┌────────

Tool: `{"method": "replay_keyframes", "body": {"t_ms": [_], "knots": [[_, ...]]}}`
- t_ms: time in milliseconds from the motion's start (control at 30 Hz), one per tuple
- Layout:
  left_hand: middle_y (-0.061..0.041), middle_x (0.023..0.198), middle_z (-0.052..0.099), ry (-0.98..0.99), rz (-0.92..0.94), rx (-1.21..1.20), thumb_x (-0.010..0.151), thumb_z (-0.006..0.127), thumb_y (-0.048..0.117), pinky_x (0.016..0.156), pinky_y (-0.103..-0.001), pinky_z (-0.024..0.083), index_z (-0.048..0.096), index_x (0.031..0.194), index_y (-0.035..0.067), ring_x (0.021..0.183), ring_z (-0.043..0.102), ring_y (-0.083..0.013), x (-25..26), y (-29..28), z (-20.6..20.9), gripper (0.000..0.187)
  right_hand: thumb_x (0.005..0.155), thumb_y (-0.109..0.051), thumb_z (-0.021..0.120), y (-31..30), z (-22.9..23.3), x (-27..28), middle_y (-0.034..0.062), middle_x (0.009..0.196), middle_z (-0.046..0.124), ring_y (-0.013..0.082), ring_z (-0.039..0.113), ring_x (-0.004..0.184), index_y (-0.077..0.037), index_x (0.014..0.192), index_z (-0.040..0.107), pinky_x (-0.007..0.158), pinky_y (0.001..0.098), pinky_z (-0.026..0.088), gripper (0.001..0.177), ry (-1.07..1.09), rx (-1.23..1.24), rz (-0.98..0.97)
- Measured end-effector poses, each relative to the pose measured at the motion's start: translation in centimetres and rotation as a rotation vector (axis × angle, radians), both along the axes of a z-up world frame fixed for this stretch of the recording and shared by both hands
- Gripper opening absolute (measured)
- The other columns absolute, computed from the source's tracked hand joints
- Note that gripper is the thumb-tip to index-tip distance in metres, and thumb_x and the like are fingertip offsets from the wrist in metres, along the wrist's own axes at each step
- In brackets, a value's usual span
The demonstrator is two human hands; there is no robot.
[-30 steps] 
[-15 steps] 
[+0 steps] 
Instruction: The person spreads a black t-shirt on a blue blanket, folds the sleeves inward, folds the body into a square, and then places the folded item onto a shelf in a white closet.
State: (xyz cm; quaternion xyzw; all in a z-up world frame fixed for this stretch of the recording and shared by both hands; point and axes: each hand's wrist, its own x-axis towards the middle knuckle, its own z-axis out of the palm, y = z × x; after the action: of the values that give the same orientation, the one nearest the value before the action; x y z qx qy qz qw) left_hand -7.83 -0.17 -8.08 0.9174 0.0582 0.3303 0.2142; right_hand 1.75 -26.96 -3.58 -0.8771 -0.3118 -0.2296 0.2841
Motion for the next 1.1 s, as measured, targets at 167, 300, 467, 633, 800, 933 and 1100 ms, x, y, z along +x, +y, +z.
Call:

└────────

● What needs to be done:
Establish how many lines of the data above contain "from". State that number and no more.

● Response:
3